Weitere Bestellungen ab Dezember 2026 bis Dezember 2030 umfassen:
• Zwei zusätzliche Fahrtenpaare S3 Halle – Schkeuditz – CTL – Borna
• Vier zusätzliche Fahrtenpaare S1 Leipzig Militzer Allee – CTL – Leipzig Stötteritz
• Eine zusätzliche Fahrt S4 auf dem Laufweg Torgau – CTL – Wurzen
• Eine zusätzliche Fahrt S5 auf dem Abschnitt Leipzig Connewitz – CTL – Halle
• Zwei zusätzliche Fahrtenpaare S4 über Taucha hinaus nach Torgau verlängert
Unabhängig vom Prüfauftrag werde planmäßig im MDSB II-Netz die Verlängerung der Linie S2 über Leipzig-Connewitz hinaus bis nach Markkleeberg-Gaschwitz ab Dezember 2026 umgesetzt, so der LZVNL.
Dass diese zusätzlichen Leistungen nun doch finanziert werden können, ist auf zahlreiche Zugausfälle in Folge umfangreicher Baumaßnahmen der DB InfraGO AG zurückzuführen, da infolgedessen nicht alle geplanten finanziellen Mittel eingesetzt wurden, teilt der ZVNL mit. Diese Mittel werden nunmehr entsprechend ihrer Zweckbindung für den Schienenpersonennahverkehr im Rahmen dieser Nachbestellungen verwendet.

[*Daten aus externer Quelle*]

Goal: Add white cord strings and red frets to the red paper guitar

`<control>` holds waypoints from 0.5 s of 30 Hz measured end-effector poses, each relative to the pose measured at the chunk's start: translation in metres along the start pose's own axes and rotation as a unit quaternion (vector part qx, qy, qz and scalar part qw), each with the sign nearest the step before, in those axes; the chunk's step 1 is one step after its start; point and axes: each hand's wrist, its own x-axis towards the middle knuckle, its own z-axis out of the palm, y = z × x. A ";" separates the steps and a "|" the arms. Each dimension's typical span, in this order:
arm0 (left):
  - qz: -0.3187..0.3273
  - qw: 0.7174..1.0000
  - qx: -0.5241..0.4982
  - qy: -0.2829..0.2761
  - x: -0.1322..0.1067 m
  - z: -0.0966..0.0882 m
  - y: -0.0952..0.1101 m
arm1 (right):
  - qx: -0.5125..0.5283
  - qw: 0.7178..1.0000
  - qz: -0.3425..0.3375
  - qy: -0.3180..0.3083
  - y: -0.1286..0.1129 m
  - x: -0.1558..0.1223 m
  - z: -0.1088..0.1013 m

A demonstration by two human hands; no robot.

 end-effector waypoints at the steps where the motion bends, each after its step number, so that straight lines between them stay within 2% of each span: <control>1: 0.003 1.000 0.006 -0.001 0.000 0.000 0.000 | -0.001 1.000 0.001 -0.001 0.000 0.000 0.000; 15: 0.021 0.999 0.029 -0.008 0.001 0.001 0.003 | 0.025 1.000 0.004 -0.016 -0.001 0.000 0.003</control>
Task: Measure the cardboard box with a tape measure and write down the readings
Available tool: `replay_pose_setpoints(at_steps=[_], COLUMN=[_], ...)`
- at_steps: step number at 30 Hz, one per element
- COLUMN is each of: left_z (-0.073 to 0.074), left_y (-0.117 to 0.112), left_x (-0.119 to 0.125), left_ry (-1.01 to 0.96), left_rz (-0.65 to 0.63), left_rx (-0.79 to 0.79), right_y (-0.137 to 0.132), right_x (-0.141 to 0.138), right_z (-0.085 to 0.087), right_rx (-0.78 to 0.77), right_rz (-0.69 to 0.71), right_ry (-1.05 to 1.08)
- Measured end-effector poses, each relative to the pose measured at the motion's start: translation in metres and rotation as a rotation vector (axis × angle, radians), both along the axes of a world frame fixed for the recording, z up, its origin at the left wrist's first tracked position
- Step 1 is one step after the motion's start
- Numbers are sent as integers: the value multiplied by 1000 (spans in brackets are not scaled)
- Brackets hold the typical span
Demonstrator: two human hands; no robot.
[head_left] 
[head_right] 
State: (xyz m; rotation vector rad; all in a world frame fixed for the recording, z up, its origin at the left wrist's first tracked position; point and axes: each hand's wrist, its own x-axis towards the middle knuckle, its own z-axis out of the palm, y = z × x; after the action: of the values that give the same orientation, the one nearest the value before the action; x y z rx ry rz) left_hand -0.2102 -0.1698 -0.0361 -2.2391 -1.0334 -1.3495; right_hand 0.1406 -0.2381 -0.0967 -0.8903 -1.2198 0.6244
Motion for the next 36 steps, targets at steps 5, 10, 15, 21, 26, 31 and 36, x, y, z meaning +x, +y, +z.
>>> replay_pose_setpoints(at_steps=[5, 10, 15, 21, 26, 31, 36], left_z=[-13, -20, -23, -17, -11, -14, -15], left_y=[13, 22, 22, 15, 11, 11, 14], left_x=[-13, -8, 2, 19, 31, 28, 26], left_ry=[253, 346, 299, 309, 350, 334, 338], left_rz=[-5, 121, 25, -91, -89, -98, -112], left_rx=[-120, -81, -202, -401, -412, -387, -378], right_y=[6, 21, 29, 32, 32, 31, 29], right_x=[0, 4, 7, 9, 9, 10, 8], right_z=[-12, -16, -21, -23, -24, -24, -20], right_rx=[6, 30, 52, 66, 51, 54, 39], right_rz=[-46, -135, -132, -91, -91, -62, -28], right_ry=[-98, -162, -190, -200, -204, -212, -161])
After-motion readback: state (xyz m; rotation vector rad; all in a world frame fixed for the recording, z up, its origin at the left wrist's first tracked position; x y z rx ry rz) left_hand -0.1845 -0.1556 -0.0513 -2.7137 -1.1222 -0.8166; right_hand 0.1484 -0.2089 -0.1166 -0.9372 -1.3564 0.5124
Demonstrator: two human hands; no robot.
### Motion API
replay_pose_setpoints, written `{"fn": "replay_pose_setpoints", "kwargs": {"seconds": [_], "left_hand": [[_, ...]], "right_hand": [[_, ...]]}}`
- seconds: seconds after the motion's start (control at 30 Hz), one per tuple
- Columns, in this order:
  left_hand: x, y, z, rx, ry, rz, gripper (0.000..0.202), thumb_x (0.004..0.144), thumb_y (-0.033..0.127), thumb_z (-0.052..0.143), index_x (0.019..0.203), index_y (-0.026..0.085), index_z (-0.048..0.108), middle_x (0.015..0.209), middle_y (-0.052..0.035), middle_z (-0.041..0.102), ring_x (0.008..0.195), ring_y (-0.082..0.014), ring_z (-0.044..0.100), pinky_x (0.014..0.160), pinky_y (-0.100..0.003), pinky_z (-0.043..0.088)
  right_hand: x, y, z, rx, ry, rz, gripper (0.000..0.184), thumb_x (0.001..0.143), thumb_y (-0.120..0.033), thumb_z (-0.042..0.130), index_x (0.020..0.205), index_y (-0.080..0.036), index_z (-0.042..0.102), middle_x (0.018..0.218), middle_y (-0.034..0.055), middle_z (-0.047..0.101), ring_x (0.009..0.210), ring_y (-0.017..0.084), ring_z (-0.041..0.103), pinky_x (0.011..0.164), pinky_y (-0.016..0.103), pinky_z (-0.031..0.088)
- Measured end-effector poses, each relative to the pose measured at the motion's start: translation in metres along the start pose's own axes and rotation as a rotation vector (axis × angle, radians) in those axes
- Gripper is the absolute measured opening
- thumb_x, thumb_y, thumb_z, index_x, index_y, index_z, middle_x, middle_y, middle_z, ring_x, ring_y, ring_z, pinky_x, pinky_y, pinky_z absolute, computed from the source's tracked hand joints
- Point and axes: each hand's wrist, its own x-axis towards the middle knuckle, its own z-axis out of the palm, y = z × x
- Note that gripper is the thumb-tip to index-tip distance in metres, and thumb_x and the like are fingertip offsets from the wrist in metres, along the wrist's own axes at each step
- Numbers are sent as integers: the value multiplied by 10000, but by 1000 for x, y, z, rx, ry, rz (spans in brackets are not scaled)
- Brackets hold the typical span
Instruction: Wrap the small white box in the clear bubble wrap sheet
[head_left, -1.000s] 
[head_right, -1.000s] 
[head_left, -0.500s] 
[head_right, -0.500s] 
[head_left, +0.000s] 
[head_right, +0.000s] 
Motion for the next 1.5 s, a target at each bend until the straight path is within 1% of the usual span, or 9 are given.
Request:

Was dann nach 2030 passiert, weiß man auch im ZVNL noch nicht.
Denn die Höhe des Anteils der Bundesfinanzierung für den Schienenpersonennahverkehrs wird ab dem Jahr 2031 neu festgesetzt, sodass erst ab diesem Zeitpunkt auf Basis von derzeit noch unbekannten Summen entsprechend neu entschieden werden kann.
Weiterhin wurde in der Sitzung am Montag das Aktionsprogramm des ZVNL beschlossen, sodass weitere insbesondere infrastrukturelle Verbesserungen auch für die Herstellung der Barrierefreiheit und Bike-and-Ride-Anlagen im ÖPNV umgesetzt werden können.
In weiteren Beschlüssen wurde der erhöhten Nachfrage in Folge des Deutschlandtickets Rechnung getragen und die Umsetzung und Finanzierung von Kapazitätsverstärkungen besonders stark betroffener Zugfahrten für die Folgejahre bestätigt.